[Your task]
All of the data is to be copied word for word.

BEGIN Stored data

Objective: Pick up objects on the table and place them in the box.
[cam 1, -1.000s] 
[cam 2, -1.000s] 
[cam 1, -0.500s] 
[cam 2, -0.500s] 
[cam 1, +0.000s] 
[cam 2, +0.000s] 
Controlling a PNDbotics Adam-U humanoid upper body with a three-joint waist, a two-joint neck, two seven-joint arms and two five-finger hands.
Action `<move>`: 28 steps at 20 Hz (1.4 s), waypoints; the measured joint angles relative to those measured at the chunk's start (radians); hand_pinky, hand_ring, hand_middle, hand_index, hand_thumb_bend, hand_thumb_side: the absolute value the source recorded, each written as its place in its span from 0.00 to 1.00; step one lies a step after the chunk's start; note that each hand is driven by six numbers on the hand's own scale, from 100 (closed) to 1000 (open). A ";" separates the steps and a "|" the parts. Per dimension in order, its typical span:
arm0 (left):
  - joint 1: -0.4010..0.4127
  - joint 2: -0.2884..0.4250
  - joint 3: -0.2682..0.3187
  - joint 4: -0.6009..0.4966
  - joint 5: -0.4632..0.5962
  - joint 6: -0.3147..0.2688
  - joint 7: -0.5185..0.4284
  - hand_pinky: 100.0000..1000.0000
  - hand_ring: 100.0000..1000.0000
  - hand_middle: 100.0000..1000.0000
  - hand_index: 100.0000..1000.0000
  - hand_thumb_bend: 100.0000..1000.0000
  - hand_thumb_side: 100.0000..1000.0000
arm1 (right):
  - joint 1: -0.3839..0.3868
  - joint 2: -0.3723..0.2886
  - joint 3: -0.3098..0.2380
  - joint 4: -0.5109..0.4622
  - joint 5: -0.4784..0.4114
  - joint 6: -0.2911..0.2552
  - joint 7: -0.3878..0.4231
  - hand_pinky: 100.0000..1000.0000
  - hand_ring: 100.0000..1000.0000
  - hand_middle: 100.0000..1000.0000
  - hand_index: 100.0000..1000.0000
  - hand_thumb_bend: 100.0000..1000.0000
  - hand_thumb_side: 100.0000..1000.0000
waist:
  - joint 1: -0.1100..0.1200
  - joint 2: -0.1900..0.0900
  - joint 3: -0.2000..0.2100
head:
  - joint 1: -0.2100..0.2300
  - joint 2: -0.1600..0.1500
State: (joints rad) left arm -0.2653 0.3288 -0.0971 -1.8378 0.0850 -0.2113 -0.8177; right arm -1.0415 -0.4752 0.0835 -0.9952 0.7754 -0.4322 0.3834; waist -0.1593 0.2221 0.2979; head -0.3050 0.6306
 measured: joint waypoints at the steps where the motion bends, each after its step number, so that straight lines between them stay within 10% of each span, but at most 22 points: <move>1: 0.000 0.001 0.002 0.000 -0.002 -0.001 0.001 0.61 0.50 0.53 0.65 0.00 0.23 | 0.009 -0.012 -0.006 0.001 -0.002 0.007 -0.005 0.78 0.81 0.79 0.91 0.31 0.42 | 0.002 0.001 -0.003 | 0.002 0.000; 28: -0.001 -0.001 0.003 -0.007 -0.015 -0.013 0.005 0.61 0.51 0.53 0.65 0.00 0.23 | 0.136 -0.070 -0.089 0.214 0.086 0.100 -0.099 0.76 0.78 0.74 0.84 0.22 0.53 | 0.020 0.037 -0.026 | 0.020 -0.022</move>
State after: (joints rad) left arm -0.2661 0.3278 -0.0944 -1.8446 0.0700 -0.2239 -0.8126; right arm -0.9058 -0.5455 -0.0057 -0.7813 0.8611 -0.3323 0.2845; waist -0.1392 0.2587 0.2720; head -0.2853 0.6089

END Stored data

[Answer below]
Objective: Pick up objects on the table and place them in the box.
[cam 1, -1.000s] 
[cam 2, -1.000s] 
[cam 1, -0.500s] 
[cam 2, -0.500s] 
[cam 1, +0.000s] 
[cam 2, +0.000s] 
Controlling a PNDbotics Adam-U humanoid upper body with a three-joint waist, a two-joint neck, two seven-joint arms and two five-finger hands.
Action `<move>`: 28 steps at 20 Hz (1.4 s), waypoints; the measured joint angles relative to those measured at the chunk's start (radians); hand_pinky, hand_ring, hand_middle, hand_index, hand_thumb_bend, hand_thumb_side: the absolute value the source recorded, each written as its place in its span from 0.00 to 1.00; step one lies a step after the chunk's start; note that each hand is driven by six numbers on the hand's own scale, from 100 (closed) to 1000 (open). A ";" separates the steps and a "|" the parts. Per dimension in order, its typical span:
arm0 (left):
  - joint 1: -0.4010..0.4127
  - joint 2: -0.2884..0.4250
  - joint 3: -0.2682..0.3187
  - joint 4: -0.6009..0.4966
  - joint 5: -0.4632..0.5962
  - joint 6: -0.3147..0.2688
  - joint 7: -0.5185..0.4284
  - hand_pinky: 100.0000..1000.0000
  - hand_ring: 100.0000..1000.0000
  - hand_middle: 100.0000..1000.0000
  - hand_index: 100.0000..1000.0000
  - hand_thumb_bend: 100.0000..1000.0000
  - hand_thumb_side: 100.0000..1000.0000
arm1 (right):
  - joint 1: -0.3839..0.3868
  - joint 2: -0.3723..0.2886
  - joint 3: -0.3098..0.2380
  - joint 4: -0.5109..0.4622
  - joint 5: -0.4784..0.4114
  - joint 6: -0.2911..0.2552
  - joint 7: -0.3878..0.4231
  - hand_pinky: 100.0000..1000.0000
  - hand_ring: 100.0000..1000.0000
  - hand_middle: 100.0000..1000.0000
  - hand_index: 100.0000..1000.0000
  - hand_thumb_bend: 100.0000..1000.0000
  - hand_thumb_side: 100.0000..1000.0000
waist:
  - joint 1: -0.1100..0.1200
  - joint 2: -0.1900..0.0900
  - joint 3: -0.2000..0.2100
head:
  - joint 1: -0.2100..0.2300
  - joint 2: -0.1600..0.1500
State: (joints rad) left arm -0.2653 0.3288 -0.0971 -1.8378 0.0850 -0.2113 -0.8177; right arm -1.0415 -0.4752 0.0835 -0.9952 0.7754 -0.4322 0.3834; waist -0.1593 0.2221 0.2979; head -0.3050 0.6306
 measured: joint waypoints at the steps where the motion bends, each after its step number, so that straight lines between them stay within 10% of each span, but at most 22 points: <move>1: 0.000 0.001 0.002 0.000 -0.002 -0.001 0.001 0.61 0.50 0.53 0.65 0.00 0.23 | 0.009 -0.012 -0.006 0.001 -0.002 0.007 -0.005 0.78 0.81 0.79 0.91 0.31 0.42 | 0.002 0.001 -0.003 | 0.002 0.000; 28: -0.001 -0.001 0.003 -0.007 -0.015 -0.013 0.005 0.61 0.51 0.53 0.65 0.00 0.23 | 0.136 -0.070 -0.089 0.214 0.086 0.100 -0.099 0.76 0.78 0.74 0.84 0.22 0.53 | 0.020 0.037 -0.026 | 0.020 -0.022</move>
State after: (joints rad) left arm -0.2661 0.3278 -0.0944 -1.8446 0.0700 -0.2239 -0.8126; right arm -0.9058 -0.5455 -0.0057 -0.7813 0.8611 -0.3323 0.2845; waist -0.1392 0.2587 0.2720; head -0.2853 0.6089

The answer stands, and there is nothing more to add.